Network Operation to Support Automation
When speaking about new ways of operating software-based networks, one often hears buzzwords like DevOps, Network as a Code or Infrastructure as Code. What this all represents is a standardization of how the network is configured and operated. In other words, we need to have the entire network configuration based on templates stored in a central version control system (the most popular ones include GitHub, GitLab, Bitbucket etc.).
This way, deploying services becomes much easier because it involves just a change of variables instead of rewriting a full configuration for each new device or service. Configuring different network functions this way saves time and resources and, at the same time, it’s really important when deploying many similar network functions like on the edge of the network.
When implementing Network as a Code, it’s important that all relevant parties have access to all changes, and when changes are fully approved, it should be pushed to production. This minimizes the risk of configuration errors. Moreover, operating the network this way should be a prerequisite for service providers when considering the automation of their networks.

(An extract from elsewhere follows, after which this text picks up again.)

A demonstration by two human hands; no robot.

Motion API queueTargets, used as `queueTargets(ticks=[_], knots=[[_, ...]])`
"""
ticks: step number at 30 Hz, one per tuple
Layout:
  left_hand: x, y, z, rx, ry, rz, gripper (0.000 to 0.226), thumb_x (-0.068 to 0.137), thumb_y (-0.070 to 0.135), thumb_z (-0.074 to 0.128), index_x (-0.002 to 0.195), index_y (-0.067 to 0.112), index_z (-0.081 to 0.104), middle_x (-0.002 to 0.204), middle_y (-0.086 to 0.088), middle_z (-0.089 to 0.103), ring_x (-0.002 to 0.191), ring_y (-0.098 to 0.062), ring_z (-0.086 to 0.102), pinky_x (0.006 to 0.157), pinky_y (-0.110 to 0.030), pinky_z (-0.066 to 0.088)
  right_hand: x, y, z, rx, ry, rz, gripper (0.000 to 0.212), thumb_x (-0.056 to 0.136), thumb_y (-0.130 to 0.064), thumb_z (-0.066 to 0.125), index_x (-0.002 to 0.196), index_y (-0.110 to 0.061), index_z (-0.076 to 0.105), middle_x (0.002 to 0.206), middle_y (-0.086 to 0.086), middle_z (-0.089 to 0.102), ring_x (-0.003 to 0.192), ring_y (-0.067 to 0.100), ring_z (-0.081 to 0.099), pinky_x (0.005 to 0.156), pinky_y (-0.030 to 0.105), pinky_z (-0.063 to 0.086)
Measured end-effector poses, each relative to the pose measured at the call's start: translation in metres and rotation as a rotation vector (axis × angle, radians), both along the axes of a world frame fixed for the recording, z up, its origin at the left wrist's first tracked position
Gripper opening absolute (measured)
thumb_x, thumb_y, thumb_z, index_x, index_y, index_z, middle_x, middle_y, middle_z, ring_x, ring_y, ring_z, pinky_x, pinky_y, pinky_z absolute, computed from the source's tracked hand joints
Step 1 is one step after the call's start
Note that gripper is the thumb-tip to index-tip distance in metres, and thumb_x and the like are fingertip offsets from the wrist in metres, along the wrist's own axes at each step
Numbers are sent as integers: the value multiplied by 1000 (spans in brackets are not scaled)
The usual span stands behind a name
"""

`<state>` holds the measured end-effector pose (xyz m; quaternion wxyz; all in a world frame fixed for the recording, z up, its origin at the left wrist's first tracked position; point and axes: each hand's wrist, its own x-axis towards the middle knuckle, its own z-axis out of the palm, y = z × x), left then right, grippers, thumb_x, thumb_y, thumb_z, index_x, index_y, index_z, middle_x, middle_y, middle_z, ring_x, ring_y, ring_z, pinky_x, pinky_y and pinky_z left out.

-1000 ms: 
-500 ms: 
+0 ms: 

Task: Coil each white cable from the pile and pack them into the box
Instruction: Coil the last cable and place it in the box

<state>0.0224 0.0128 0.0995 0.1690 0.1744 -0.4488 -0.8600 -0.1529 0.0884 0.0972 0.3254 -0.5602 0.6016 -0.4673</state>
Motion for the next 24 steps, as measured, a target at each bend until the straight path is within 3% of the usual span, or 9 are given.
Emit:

In addition to standardizing network configurations, it is also important to model the services operating on the network. By defining and describing services in one network model, service providers get the option to build up network topology and a way to manage it. A model-driven approach is a very useful way to describe services and give a comprehensive view of the services and the network itself. Service modeling solutions should be flexible enough to model different network services, both at the core and at the edge, allowing for a simplified way to scale network functions. Furthermore, the solutions should make it easier to modify and combine services by describing all services using different service templates. Different open standards make it possible to effectively model network services like TOSCA. By using service modeling, providers can use a standardized model of all its services, accelerating onboarding of new network services, defining necessary hardware to obtain desired performance, and making network automation easier way.

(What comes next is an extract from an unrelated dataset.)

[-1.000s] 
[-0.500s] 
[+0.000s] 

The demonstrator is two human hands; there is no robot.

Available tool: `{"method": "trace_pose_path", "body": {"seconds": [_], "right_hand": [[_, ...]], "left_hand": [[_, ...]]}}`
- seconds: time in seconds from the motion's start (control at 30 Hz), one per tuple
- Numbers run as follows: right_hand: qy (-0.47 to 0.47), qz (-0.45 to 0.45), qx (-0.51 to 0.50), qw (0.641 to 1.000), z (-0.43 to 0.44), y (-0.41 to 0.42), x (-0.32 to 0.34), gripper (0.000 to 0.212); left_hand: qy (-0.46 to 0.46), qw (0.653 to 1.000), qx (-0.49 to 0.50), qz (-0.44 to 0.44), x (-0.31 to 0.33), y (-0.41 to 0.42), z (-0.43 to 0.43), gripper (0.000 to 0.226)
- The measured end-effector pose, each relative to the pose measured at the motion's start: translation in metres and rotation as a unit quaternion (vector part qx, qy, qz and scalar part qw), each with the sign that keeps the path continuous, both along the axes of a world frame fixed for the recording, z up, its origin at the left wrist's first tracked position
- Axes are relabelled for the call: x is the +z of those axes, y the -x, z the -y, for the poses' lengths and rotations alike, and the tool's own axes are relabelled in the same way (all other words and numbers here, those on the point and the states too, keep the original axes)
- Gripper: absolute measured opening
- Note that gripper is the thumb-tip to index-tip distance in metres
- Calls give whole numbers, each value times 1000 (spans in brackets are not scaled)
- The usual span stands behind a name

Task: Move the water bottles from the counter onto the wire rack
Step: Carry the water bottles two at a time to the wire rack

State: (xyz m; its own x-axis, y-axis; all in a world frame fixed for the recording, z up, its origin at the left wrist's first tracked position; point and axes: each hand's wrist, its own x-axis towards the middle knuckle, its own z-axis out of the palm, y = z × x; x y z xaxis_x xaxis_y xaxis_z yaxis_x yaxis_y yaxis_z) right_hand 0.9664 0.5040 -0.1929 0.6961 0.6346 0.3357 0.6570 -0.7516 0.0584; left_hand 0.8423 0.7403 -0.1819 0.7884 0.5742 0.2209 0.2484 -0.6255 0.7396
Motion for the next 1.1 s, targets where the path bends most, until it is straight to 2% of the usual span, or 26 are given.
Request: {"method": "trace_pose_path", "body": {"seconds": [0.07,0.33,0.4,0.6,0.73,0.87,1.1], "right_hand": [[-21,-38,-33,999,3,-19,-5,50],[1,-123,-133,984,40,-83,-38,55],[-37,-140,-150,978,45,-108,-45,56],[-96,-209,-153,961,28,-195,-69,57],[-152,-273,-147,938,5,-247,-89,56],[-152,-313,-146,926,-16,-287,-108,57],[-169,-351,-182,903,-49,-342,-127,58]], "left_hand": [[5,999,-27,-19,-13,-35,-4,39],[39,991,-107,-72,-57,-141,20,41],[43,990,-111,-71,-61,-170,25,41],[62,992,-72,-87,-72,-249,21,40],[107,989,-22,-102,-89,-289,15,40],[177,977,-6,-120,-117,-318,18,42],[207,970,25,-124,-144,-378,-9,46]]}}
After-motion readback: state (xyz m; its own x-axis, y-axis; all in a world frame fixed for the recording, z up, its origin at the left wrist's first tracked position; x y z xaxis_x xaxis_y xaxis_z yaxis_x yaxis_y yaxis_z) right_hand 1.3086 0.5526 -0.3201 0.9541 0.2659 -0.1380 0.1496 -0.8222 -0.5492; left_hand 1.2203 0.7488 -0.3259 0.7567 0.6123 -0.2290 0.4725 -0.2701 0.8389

By adopting software-based technology and setting up a cloud (private, public, or hybrid), service providers make their own network like a unique ecosystem with the ability to scale faster and, depending on a set of requirements, create networks that are highly reliable. Furthermore, it gives them the possibility to choose how the most highly automated service will be deployed, as well as how to lower costs and operate it in the efficient way. All of this can be achieved if service providers are well prepared, deploy considerable control mechanisms, adopt new ways of network operation, and maintain service catalogues that define all network services.